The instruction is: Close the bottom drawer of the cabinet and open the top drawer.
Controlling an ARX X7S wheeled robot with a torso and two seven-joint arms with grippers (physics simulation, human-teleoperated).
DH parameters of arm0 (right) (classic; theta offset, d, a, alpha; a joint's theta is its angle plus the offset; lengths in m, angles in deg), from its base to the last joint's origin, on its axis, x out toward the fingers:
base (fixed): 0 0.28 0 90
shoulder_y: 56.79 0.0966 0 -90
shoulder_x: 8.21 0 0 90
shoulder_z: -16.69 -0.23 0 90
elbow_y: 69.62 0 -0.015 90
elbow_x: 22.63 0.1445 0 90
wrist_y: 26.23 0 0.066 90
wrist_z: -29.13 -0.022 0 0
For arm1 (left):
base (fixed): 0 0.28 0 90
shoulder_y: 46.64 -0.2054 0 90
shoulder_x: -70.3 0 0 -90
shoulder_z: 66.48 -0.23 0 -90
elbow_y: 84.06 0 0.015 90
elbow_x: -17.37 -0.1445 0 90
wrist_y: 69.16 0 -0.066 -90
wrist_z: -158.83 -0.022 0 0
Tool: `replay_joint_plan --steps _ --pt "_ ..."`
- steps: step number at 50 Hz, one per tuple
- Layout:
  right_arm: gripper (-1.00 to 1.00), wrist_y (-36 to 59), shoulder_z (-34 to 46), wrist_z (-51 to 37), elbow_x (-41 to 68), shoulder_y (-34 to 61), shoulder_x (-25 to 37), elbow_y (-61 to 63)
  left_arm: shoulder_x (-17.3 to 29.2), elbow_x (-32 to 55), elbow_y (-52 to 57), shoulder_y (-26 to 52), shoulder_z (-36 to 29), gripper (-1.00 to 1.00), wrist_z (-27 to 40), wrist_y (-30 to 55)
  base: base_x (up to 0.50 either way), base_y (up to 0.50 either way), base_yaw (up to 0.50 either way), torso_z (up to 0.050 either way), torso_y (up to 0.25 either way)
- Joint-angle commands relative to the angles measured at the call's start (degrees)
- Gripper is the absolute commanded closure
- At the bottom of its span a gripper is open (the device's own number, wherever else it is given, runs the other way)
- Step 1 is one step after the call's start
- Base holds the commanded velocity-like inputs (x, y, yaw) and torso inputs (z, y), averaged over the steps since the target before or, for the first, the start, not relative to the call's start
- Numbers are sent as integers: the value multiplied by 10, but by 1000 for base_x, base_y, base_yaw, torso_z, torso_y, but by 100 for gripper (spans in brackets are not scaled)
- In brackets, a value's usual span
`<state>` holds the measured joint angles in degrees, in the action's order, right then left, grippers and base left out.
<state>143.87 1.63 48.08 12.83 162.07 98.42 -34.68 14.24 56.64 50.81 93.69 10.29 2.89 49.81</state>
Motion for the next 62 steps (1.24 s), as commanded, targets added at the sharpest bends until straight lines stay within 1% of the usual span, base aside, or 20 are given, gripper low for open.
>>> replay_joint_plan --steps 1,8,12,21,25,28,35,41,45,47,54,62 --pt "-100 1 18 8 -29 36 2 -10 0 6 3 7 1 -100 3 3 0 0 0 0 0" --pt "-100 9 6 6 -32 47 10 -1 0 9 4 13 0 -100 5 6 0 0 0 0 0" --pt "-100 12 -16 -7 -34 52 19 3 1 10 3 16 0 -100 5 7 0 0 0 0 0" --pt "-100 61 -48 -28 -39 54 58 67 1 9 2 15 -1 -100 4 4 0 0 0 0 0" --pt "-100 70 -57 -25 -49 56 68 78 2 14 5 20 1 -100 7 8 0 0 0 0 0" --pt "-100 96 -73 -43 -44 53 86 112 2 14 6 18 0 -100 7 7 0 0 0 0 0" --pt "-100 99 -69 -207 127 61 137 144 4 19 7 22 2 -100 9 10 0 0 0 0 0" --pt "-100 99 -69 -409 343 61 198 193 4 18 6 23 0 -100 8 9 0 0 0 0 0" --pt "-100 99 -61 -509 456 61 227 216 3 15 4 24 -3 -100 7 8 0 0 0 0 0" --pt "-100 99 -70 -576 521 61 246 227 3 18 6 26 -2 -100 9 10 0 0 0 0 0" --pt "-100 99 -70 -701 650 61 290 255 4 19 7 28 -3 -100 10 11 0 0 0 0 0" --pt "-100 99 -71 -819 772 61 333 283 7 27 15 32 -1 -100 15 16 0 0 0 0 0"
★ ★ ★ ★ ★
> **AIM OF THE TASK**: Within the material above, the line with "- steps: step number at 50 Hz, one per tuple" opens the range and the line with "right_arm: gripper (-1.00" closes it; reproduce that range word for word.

> **SOLUTION**:
- steps: step number at 50 Hz, one per tuple
- Layout:
  right_arm: gripper (-1.00 to 1.00), wrist_y (-36 to 59), shoulder_z (-34 to 46), wrist_z (-51 to 37), elbow_x (-41 to 68), shoulder_y (-34 to 61), shoulder_x (-25 to 37), elbow_y (-61 to 63)

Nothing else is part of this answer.